True true. And you’re right about radio. Even though TV came out, radio never completely disappeared. I guess as long as people like to draw, and like to look at drawing, there will always be comics.
But what are the problems in print? Are we talking about distribution methods? Because I’m thinking that is where all the problems are….
There’s a part 2 to this discussion up on the blog, Gabe, and it lays out a kind of history of print and some of it’s problems. http://ulyssesseen.com/landing/2009/11/money-from-webcomix-no-sunday-in-comix-part-2/
You’ll know a lot of the history of course, but these things might new to some of our readers, so I went a bit more in depth.
But some of the problems laid out there are basic ones within the print industry that I see happening again in webcomix. Here’s a big one;
Why settle for staying at the top of fashion for a dwindling audience when you could use a new distribution method to increase your audience? Why keep doing “what the fans seem to want” instead of trying to create new fans?

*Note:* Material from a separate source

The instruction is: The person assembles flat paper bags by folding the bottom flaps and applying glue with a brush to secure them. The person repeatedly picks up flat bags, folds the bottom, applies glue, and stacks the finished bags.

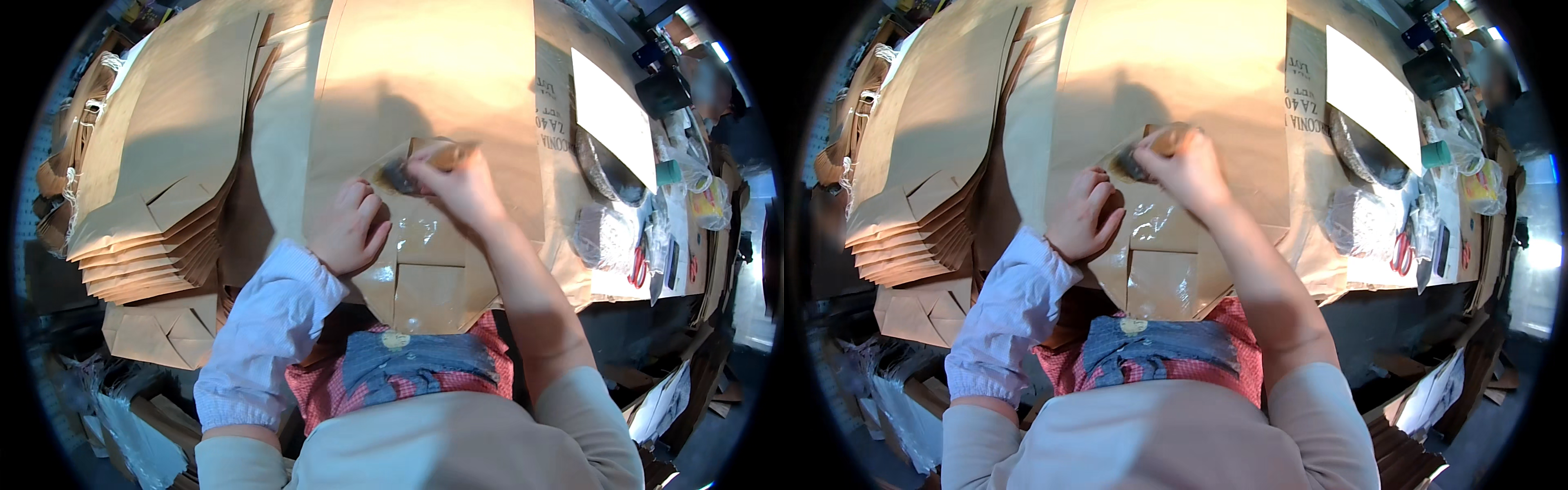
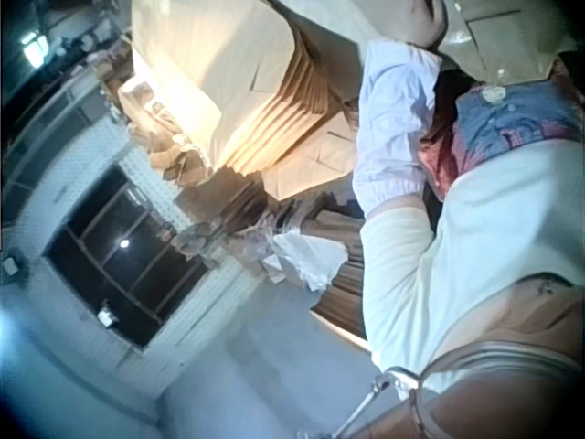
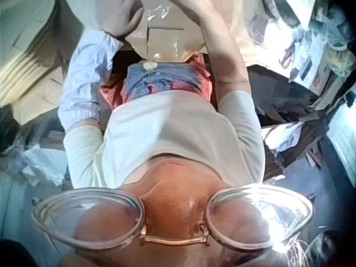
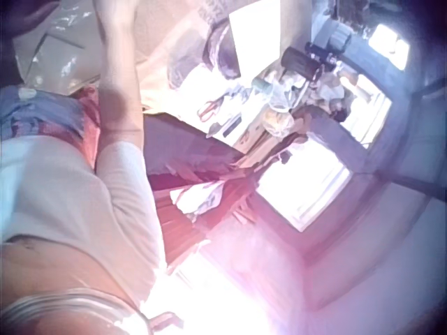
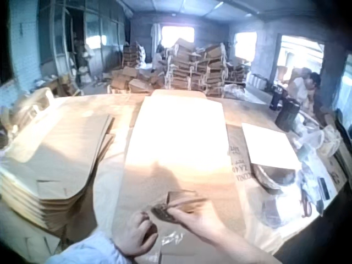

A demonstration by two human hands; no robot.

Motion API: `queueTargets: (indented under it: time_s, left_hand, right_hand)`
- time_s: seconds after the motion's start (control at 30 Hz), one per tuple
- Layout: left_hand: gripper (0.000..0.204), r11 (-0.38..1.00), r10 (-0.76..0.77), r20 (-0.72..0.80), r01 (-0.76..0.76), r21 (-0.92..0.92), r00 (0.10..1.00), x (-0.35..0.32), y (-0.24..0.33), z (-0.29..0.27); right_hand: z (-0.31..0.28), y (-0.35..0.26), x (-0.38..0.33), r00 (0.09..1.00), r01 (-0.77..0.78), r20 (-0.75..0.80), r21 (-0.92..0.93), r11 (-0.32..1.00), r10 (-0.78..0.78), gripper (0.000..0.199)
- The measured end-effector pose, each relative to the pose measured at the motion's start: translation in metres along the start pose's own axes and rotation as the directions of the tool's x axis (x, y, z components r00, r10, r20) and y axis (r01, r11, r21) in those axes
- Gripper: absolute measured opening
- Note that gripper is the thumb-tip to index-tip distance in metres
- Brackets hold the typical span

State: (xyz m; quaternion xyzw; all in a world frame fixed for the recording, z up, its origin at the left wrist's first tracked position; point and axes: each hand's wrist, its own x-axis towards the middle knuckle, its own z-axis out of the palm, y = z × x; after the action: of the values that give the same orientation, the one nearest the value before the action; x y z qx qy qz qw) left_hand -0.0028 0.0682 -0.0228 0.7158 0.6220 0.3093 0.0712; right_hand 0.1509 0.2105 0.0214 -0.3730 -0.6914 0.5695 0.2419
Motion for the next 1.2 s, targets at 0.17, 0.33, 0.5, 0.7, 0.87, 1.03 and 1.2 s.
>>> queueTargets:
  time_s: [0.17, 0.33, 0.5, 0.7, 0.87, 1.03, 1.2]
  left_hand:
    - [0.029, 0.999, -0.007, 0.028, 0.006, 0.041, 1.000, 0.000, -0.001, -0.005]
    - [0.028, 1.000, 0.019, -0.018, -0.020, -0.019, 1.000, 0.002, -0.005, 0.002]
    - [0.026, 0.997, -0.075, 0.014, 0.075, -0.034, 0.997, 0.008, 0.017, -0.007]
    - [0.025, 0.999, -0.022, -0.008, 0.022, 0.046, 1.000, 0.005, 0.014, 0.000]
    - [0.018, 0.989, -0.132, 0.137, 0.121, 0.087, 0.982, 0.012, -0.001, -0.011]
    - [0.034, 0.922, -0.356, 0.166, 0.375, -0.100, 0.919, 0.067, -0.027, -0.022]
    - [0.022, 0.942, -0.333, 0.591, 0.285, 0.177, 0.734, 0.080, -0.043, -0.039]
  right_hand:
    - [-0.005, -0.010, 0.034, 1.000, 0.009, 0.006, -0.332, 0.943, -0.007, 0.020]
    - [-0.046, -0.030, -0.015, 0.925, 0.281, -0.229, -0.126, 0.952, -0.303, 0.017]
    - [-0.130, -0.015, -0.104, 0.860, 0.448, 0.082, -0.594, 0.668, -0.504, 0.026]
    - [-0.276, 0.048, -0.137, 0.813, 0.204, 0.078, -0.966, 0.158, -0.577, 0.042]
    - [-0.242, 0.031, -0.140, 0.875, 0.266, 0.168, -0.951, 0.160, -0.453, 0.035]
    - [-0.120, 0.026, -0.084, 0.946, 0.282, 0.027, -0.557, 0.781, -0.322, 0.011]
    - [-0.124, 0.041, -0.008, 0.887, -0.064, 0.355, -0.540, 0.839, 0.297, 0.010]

I think the thing to remember about webcomix is how closely aligned they are to newspaper strips as opposed to graphic novels and comicbooks. The energy is similar. People like to drop by for their daily fix and seldom sit down for long readings (I realize this sounds silly coming from someone making as ridiculously a long read as ULYSSES). Do we, as entrepreneurs of web-based businesses, think it stops there? That this market is limited to people who like fresh gag strips in their inbox each morning? Or do we look past it to how we might find a respond to a new type of readership through the web?
I’ll have more in this in future posts (plenty more, probably!), but I’m tired of the limitations that comix has been putting on itself as both an art and a form of entertainment. Appealing directly to the dwindling market’s preconceptions and overlooking the potential for new readers through a new distribution method is a problem I never want to have as an artist or a businessman.